- **Task details**:
Retyping the records exactly is the whole task.

- **Entries supplied**:
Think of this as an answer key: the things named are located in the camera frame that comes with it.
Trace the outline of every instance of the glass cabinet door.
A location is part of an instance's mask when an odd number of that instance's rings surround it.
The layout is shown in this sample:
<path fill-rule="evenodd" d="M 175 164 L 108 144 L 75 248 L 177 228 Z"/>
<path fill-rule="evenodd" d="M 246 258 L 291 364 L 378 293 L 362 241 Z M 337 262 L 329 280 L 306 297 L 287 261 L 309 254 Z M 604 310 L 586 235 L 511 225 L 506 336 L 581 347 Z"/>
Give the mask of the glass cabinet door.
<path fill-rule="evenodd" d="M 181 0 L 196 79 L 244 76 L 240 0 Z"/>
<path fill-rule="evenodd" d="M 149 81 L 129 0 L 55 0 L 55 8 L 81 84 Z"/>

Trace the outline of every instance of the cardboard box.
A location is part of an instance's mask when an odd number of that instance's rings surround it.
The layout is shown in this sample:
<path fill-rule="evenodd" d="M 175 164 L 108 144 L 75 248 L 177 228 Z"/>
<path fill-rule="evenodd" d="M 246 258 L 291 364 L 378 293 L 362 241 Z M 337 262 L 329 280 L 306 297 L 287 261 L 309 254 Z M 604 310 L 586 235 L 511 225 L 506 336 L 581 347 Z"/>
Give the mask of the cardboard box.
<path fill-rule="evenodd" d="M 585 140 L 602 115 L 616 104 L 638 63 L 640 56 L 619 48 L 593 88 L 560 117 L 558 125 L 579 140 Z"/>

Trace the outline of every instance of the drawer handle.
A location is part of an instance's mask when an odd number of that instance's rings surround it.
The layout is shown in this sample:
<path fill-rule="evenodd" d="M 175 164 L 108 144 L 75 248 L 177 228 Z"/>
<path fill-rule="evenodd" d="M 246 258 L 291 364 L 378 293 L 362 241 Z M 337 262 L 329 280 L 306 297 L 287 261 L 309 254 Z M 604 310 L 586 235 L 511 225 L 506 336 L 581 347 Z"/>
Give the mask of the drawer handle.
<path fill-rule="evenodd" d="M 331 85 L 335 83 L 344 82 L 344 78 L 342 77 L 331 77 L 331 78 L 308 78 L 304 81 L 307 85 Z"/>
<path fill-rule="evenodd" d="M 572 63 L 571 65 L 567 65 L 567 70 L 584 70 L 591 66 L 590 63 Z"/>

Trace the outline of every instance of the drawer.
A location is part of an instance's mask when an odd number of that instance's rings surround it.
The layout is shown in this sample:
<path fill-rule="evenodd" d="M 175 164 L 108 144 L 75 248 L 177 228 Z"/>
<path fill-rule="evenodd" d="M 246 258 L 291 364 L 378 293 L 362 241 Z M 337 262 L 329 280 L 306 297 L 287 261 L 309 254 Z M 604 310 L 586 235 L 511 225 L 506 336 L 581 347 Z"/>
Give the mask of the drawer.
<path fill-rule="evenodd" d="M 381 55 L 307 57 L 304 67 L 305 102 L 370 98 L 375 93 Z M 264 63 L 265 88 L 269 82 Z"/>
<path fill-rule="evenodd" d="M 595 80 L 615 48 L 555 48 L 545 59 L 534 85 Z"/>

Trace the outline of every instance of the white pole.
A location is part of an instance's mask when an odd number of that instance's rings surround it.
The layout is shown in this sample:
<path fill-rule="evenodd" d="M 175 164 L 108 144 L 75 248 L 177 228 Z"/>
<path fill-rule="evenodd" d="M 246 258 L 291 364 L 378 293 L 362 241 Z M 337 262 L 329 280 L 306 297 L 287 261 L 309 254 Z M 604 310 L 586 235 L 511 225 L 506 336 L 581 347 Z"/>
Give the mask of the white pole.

- **Result of the task**:
Think of this as an answer key: the things named are located in the camera frame that comes with it.
Trace the outline of every instance of the glass cabinet door.
A location is part of an instance's mask when an odd number of that instance's rings surround it.
The layout is shown in this sample:
<path fill-rule="evenodd" d="M 175 164 L 108 144 L 75 248 L 177 228 Z"/>
<path fill-rule="evenodd" d="M 246 258 L 291 364 L 378 293 L 362 241 Z M 337 262 L 329 280 L 306 297 L 287 261 L 309 254 Z M 604 310 L 586 235 L 511 225 L 506 336 L 581 347 Z"/>
Give the mask of the glass cabinet door.
<path fill-rule="evenodd" d="M 181 0 L 196 79 L 244 76 L 240 0 Z"/>
<path fill-rule="evenodd" d="M 149 81 L 129 0 L 55 0 L 55 8 L 81 84 Z"/>

Trace the outline of every instance of the cardboard box.
A location is part of an instance's mask when an odd number of that instance's rings surround it.
The layout is shown in this sample:
<path fill-rule="evenodd" d="M 175 164 L 108 144 L 75 248 L 177 228 Z"/>
<path fill-rule="evenodd" d="M 246 258 L 291 364 L 378 293 L 362 241 Z M 337 262 L 329 280 L 306 297 L 287 261 L 309 254 Z M 604 310 L 586 235 L 511 225 L 506 336 L 581 347 Z"/>
Give the mask of the cardboard box.
<path fill-rule="evenodd" d="M 585 140 L 602 115 L 616 104 L 638 63 L 640 56 L 619 48 L 593 88 L 560 117 L 558 125 L 579 140 Z"/>

Trace the outline of every instance of the drawer handle.
A location is part of an instance's mask when an odd number of that instance's rings surround it.
The layout is shown in this sample:
<path fill-rule="evenodd" d="M 175 164 L 108 144 L 75 248 L 177 228 Z"/>
<path fill-rule="evenodd" d="M 246 258 L 291 364 L 378 293 L 362 241 Z M 337 262 L 329 280 L 306 297 L 287 261 L 309 254 Z M 604 310 L 586 235 L 511 225 L 506 336 L 581 347 Z"/>
Give the mask of the drawer handle.
<path fill-rule="evenodd" d="M 331 85 L 335 83 L 344 82 L 344 78 L 342 77 L 331 77 L 331 78 L 308 78 L 304 81 L 307 85 Z"/>
<path fill-rule="evenodd" d="M 572 63 L 571 65 L 567 65 L 567 70 L 584 70 L 591 66 L 590 63 Z"/>

Trace the outline of every instance of the drawer.
A location is part of an instance's mask when an odd number of that instance's rings surround it.
The layout is shown in this sample:
<path fill-rule="evenodd" d="M 175 164 L 108 144 L 75 248 L 177 228 Z"/>
<path fill-rule="evenodd" d="M 246 258 L 291 364 L 378 293 L 362 241 Z M 337 262 L 329 280 L 306 297 L 287 261 L 309 254 Z M 604 310 L 586 235 L 511 225 L 506 336 L 581 347 Z"/>
Give the mask of the drawer.
<path fill-rule="evenodd" d="M 381 55 L 307 57 L 304 67 L 305 102 L 370 98 L 375 93 Z M 264 63 L 265 88 L 269 82 Z"/>
<path fill-rule="evenodd" d="M 595 80 L 615 48 L 555 48 L 545 59 L 534 85 Z"/>

Trace the outline of every instance of the white pole.
A location is part of an instance's mask when an odd number of that instance's rings surround it.
The layout is shown in this sample:
<path fill-rule="evenodd" d="M 175 164 L 108 144 L 75 248 L 177 228 Z"/>
<path fill-rule="evenodd" d="M 246 258 L 291 364 L 378 293 L 362 241 Z M 337 262 L 329 280 L 306 297 L 287 261 L 309 254 Z M 604 310 L 586 235 L 511 225 L 506 336 L 581 347 Z"/>
Give the mask of the white pole.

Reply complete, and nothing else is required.